One well known technique is to use polarization eigenvectors [5, 7, 9, 10, 11, 12, 13]. If such an “eigenmode” is modulated by the LCD only the complex scalar amplitude of the light is changed. The polarization remains unchanged. Therefore, by proper selection of the input polarization one can avoid problems due to geometric phase. However, one has to consider that the eigenmodes change with the addressing graylevel so one can only use some sort of average eigenvector. Theoretical predictions using typical LCD models [14, 15, 16, 17, 18] as well as measurement [5] of such eigenvectors is possible.
Nevertheless in most setups optimum results are not achieved [18, 19]. Polarization of the output light for twisted-nematic liquid crystal displays (TN-LCDs) dramatically varies with the addressed gray level. This leads to a change of the so-called geometric or Pancharatnam phase [20, 21, 22]. Consequently, the overall phase change is the sum of the conventional dynamic phase change and the geometric phase. The additional geometric phase results in a quite complicated hologram reconstruction because of a non-transitive overall phase change [23].
We want to clarify this by a small example:We denote the phase difference between the phase due to the arbitrary gray level GN with the phase due to the gray level G0 = 0 by ϕ (GN,G0). Normally one would expect that ϕ (G1,G0)-ϕ (G2,G0) equals the phase difference of the phases of two pixels addressed by the gray levels G1 and G2. Unfortunately this is not true due this additional polarization dependent effect. Mathematically we have
Such complications normally are avoided by using a linear polarizer behind the modulator because then the polarization is constant for all gray levels [6]. Especially if the modulators are used for the reconstruction of digital or computer-generated holograms a closer look on the setup shows that there is potential for increasing the overall efficiency. Most important, the linear analyzer behind the display will lead to loss of light. Omitting this linear analyzer will not only reduce the loss of light but also possible aberrations, unwanted interferences, and the overall cost of the system.
In the following we suggest two advanced algorithms for hologram optimization based on a combination of the vectorial Jones calculus with traditional methods of hologram optimization.

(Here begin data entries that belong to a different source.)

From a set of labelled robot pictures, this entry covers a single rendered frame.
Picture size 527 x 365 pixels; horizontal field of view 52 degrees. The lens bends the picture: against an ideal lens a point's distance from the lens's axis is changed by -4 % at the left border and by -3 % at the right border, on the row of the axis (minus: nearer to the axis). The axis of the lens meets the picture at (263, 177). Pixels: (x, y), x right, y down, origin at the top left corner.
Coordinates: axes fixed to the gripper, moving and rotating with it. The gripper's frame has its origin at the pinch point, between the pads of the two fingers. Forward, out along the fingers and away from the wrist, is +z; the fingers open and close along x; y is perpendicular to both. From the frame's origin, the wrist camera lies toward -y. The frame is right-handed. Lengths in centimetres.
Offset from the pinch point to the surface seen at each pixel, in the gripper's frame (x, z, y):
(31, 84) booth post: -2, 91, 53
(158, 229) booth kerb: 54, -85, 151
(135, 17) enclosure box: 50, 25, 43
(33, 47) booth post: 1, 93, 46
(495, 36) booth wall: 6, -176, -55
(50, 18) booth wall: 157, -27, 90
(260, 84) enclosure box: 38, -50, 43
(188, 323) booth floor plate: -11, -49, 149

The approach is quite general and it is demonstrated for two well known hologram optimization algorithms but it is likely to work with other optimization methods as well, e.g. simulated annealing [24] or genetic algorithms [25]. The incorporation of the Jones calculus into the hologram optimization step goes beyond the use of the modulator’s complex transmission as already presented (e.g. in [26, 27]), where a linear polarizer behind the spatial light modulator (SLM) has been used and the effects of the nonlinear geometric phase and complex interference contrast therefore have not been present.

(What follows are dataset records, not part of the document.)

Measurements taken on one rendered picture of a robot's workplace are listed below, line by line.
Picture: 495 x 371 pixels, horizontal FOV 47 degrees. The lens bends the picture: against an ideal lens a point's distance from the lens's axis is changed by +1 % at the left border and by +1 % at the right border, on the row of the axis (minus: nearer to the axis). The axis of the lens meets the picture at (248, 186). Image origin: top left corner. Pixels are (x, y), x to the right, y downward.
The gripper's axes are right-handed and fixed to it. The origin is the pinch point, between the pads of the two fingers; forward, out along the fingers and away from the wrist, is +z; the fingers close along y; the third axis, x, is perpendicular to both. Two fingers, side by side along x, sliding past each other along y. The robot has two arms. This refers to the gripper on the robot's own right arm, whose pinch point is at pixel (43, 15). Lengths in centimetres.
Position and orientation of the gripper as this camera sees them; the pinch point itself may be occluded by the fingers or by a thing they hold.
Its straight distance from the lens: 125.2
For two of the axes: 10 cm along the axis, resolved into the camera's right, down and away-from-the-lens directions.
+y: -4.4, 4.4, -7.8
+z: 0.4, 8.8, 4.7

2. Hologram optimization algorithms
The two basic algorithms that we modified are the Direct-Binary-Search method (DBS) [28, 29] and the iterative Fourier transform algorithm (IFTA) [30]. Although DBS originally has been presented for the optimization of binary amplitude holograms it can be easily extended to phase holograms with non-binary quantization [27], unfortunately accompanied by largely extended computational costs.
The core idea to incorporate the influence of the geometric phase into the optimization is the usage of the modulator’s Jones matrix during optimization. Therefore, as a mandatory step it is necessary to first perform a detailed characterization of the SLM. Different methods were introduced for the measurement of the modulators Jones-Matrix e.g. the model-based approaches presented in [14, 5, 31, 6, 18], as well as other characterizations, e.g presented in [32, 33, 34].

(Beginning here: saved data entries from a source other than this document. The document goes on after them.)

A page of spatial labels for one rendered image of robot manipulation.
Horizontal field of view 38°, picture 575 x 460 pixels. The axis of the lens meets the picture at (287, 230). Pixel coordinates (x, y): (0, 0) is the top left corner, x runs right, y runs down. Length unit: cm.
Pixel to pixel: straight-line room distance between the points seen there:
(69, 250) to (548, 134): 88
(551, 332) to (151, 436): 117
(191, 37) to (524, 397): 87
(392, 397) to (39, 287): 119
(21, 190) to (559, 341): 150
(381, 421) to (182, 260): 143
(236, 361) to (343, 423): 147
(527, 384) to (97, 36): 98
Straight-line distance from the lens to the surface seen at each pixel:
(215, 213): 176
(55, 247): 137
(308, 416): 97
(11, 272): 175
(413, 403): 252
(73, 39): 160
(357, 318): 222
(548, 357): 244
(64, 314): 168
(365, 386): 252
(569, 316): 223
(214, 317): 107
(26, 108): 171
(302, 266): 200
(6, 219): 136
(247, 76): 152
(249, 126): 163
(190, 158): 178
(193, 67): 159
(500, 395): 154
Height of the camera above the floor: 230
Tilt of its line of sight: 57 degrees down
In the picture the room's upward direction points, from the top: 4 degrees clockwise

We used polarimetric measurements in order to first obtain the phase-reduced Jones matrix. Then additional phase measurements with a modified double-slit method [35] lead to the full Jones matrix with eight parameters. A general description of the modulator used, not in including the measurement of the Jones-Matrix, can be found in [19]. For the measurement of the modulators Jones-Matrix we refer to [16, 17]. A detailed description about the setup used at our institute will be presented shortly within a doctoral thesis. Apart from the Jones matrix of the modulator also the Jones matrices of the other elements used in the setup should be known. For the results presented here only the Jones matrix of the modulator was measured. For all the other elements, as an approximation, the theoretical Jones matrices were used.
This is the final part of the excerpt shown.